As you can see, the FlowFile is forwarded to the invalid relationship in both cases, since the input data does not match the provided Avro schema. However, if Force Types From Reader's Schema = true, only those fields appear in the output that comply with the schema. If Force Types From Reader's Schema = false, all fields appear in the output regardless of whether they comply with the schema or not.

Example 2

Schema:

{
    "namespace": "nifi",
    "name": "test",
    "type": "record",
    "fields": [
        {
            "name": "field1",
            "type": {
                "type": "array",
                "items": "string"
            }
        },
        {
            "name": "field2",
            "type": {
                "type": "array",
                "items": "string"
            }
        }
    ]
}

Input:

<test>
    <field1>content_1</field1>
    <field2>content_2</field2>
    <field2>content_3</field2>
</test>

Output if Force Types From Reader's Schema = true (forwarded to the valid relationship):

[ {
    "field1" : [ "content_1" ],
    "field2" : [ "content_2", "content_3" ]
} ]

Output if Force Types From Reader's Schema = false (forwarded to the invalid relationship):

[ {
    "field1" : "content_1",
    "field2" : [ "content_2", "content_3" ]
} ]

The schema expects two fields (field1 and field2), both of type ARRAY. field1 only appears once in the input XML document. If Force Types From Reader's Schema = true, the processor forces this field to be in a type that complies with the schema. So it is put in an array with one element. Since this type coercion can be done, the output is routed to the valid relationship. If Force Types From Reader's Schema = false the processor does not try to apply type coercion, thus field1 appears in the output as a single value. According to the schema, the processor expects an array for field1, but receives a single element so the output is routed to the invalid relationship.

Schema compliance (and getting routed to the valid or the invalid relationship) does not depend on what Writer is used to produce the output of the ValidateRecord processor. Let us suppose that we used the same schema and input as in Example 2, but instead of JsonRecordSetWriter, we used XMLRecordSetWriter to produce the output.
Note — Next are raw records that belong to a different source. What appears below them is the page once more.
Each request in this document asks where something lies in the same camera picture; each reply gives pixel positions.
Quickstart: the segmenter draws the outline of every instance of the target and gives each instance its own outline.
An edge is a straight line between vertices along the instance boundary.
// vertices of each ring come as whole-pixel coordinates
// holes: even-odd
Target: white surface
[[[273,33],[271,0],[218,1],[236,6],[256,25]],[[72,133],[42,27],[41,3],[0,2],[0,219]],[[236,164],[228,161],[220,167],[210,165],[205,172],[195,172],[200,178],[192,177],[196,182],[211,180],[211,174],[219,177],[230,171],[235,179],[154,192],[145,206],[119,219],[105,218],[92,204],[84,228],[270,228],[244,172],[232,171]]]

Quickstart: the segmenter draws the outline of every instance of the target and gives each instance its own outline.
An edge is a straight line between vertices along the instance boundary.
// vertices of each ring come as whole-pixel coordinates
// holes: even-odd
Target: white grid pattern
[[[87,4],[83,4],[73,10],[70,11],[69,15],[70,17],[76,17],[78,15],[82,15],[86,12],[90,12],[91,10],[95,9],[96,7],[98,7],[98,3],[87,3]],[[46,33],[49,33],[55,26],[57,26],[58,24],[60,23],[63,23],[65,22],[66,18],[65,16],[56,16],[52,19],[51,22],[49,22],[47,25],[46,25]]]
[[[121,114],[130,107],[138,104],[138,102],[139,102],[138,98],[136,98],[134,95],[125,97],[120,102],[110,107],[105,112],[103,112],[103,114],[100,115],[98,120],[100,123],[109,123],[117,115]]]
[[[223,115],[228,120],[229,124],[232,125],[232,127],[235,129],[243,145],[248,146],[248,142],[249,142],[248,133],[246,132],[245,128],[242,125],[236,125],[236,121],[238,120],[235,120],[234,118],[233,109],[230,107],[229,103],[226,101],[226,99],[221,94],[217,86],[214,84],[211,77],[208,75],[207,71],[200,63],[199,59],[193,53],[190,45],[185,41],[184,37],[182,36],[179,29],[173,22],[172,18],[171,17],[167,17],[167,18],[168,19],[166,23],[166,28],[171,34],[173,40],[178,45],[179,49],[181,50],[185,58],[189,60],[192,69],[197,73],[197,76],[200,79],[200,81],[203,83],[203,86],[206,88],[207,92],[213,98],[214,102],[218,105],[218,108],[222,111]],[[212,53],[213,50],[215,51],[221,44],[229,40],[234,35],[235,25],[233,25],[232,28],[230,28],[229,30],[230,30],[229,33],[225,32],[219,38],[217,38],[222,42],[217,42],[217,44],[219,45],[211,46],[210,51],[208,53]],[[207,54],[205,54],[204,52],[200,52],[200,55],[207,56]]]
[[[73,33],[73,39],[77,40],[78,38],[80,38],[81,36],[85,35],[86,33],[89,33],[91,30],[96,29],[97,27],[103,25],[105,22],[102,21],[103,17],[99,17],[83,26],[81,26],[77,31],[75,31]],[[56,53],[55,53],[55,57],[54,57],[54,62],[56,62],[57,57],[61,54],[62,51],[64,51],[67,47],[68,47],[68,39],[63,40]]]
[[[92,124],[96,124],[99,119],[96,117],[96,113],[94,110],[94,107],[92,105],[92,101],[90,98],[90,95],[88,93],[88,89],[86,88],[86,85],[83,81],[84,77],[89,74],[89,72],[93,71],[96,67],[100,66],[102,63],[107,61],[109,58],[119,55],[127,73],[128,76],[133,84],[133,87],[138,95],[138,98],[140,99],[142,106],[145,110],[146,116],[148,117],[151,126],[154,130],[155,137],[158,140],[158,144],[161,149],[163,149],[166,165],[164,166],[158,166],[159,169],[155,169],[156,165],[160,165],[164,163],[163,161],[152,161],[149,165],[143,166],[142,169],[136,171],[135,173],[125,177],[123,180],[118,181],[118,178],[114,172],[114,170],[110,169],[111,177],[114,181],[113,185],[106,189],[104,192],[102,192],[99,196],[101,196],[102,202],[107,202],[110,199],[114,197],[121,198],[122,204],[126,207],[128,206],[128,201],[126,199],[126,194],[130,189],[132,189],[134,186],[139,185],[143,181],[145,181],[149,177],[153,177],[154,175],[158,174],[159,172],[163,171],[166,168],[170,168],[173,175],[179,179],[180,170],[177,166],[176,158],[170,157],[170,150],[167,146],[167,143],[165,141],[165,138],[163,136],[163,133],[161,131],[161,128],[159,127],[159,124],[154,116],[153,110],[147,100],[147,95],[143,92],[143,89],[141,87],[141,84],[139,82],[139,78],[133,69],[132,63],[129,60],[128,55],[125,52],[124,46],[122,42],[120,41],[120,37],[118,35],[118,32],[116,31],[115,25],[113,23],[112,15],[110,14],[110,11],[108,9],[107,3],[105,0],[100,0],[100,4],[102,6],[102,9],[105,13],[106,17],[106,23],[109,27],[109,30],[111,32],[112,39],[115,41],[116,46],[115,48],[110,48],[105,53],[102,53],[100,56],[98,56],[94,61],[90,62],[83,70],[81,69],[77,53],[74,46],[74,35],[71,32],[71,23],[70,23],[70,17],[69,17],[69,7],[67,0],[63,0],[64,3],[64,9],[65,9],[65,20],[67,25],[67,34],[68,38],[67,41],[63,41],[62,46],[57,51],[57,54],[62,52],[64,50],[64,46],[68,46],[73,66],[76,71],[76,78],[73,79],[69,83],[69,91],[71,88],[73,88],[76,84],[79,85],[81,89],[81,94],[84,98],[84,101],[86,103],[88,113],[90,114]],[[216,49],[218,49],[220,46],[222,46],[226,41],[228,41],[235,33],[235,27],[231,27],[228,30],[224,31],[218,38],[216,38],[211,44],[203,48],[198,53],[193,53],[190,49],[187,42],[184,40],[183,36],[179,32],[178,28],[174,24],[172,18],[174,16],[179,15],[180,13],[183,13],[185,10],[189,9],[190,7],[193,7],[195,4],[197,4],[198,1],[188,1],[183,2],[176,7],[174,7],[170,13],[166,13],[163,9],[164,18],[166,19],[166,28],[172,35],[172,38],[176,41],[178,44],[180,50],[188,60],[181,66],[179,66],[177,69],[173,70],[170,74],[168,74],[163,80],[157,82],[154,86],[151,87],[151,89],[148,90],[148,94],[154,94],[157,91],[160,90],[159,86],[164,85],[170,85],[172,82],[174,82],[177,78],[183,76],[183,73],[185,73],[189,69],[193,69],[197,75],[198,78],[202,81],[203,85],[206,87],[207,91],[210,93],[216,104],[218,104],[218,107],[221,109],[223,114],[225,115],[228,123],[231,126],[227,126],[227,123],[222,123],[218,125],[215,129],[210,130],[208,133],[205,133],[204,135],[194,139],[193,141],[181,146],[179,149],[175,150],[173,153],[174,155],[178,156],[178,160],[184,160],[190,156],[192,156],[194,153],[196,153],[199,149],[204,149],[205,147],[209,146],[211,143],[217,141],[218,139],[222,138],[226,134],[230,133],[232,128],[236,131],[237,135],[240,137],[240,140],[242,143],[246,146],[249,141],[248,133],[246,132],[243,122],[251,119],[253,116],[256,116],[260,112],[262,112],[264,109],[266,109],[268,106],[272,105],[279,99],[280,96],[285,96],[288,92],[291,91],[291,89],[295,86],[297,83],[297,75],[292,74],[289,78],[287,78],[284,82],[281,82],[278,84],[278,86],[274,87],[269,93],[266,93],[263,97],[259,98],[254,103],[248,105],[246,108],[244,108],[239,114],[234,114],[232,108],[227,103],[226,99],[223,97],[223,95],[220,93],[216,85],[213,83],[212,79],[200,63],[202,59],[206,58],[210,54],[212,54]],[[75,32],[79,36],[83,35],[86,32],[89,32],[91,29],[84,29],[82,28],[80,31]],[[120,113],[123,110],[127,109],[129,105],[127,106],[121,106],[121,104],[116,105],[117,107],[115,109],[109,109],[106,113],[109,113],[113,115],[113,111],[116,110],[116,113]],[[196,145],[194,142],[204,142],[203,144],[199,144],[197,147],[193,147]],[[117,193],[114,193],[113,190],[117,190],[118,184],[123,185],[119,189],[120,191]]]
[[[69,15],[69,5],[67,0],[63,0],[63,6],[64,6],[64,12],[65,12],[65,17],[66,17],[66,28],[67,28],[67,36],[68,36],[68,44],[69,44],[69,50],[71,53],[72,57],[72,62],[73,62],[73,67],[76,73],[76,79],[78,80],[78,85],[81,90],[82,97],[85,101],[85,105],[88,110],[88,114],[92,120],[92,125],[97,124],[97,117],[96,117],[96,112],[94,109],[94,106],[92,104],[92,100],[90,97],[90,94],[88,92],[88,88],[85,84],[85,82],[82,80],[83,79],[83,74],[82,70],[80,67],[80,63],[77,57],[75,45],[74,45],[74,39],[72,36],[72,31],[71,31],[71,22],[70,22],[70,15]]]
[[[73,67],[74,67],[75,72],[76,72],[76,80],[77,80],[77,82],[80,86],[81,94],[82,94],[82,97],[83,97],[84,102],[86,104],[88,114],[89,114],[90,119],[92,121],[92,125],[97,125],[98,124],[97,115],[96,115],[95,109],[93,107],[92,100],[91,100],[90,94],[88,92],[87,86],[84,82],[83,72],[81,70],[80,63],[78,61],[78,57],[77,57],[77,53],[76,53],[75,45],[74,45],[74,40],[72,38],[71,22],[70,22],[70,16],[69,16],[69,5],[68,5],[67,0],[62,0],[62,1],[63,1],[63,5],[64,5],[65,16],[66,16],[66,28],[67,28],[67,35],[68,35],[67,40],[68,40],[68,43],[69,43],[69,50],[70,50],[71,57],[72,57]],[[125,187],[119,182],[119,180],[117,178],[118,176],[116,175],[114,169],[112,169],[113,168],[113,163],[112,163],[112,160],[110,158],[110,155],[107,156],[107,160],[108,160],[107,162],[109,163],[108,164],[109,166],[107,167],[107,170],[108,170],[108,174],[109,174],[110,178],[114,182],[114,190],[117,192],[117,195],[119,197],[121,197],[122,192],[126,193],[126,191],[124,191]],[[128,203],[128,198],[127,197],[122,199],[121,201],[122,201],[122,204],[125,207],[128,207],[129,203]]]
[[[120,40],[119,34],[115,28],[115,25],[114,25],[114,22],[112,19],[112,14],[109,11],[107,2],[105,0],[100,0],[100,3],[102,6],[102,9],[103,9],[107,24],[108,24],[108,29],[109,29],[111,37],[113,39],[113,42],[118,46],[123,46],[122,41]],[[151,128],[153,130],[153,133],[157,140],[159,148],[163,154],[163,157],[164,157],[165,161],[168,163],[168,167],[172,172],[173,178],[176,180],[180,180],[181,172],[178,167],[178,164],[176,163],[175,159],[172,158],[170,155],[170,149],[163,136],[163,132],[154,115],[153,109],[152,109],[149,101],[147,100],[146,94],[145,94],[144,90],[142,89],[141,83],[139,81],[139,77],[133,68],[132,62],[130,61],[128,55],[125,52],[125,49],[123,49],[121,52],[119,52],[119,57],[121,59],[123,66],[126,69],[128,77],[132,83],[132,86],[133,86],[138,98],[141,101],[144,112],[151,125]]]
Both in case of Force Types From Reader's Schema = true and Force Types From Reader's Schema = false the output is:

<test>
    <field1>content_1</field1>
    <field2>content_2</field2>
    <field2>content_3</field2>
</test>

However, if Force Types From Reader's Schema = true this output is routed to the valid relationship and if Force Types From Reader's Schema = false it is routed to the invalid relationship.